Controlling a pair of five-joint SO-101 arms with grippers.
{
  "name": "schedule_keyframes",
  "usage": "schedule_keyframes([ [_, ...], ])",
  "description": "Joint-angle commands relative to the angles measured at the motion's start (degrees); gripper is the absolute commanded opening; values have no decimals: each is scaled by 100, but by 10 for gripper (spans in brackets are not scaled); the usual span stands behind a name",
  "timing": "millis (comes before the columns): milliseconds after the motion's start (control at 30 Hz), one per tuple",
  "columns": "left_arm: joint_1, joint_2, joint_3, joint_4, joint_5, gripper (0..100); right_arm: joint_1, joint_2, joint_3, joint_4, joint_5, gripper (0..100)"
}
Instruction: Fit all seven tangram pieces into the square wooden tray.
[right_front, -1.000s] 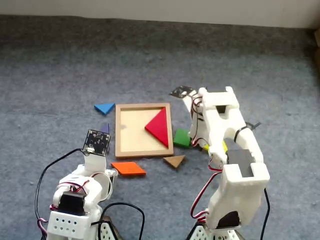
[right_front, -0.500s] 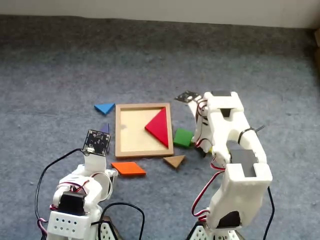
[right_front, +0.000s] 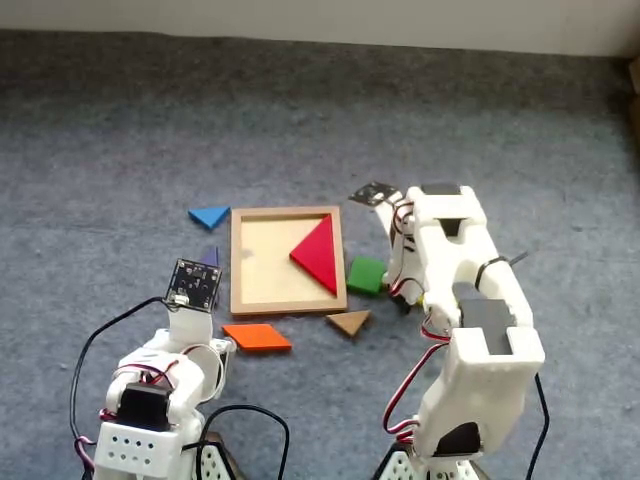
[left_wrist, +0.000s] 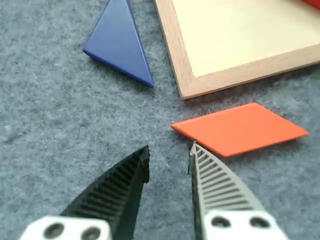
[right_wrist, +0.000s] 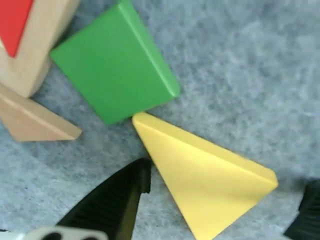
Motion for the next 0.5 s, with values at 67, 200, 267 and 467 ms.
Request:
schedule_keyframes([
  [67,92,-207,110,18,35,146,-154,-48,-22,-356,229,429],
  [200,92,-207,110,18,35,146,-189,-48,-22,-312,237,428],
  [267,92,-207,110,18,35,146,-224,-57,-22,-295,237,426],
  [467,92,-207,110,18,35,146,-338,-57,-22,-110,246,322],
])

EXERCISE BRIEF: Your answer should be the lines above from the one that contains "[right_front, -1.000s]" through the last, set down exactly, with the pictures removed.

EXERCISE SOLUTION:
[right_front, -1.000s] 
[right_front, -0.500s] 
[right_front, +0.000s] 
[left_wrist, +0.000s] 
[right_wrist, +0.000s] 
Motion for the next 0.5 s, with values at 67, 200, 267 and 467 ms.
Request:
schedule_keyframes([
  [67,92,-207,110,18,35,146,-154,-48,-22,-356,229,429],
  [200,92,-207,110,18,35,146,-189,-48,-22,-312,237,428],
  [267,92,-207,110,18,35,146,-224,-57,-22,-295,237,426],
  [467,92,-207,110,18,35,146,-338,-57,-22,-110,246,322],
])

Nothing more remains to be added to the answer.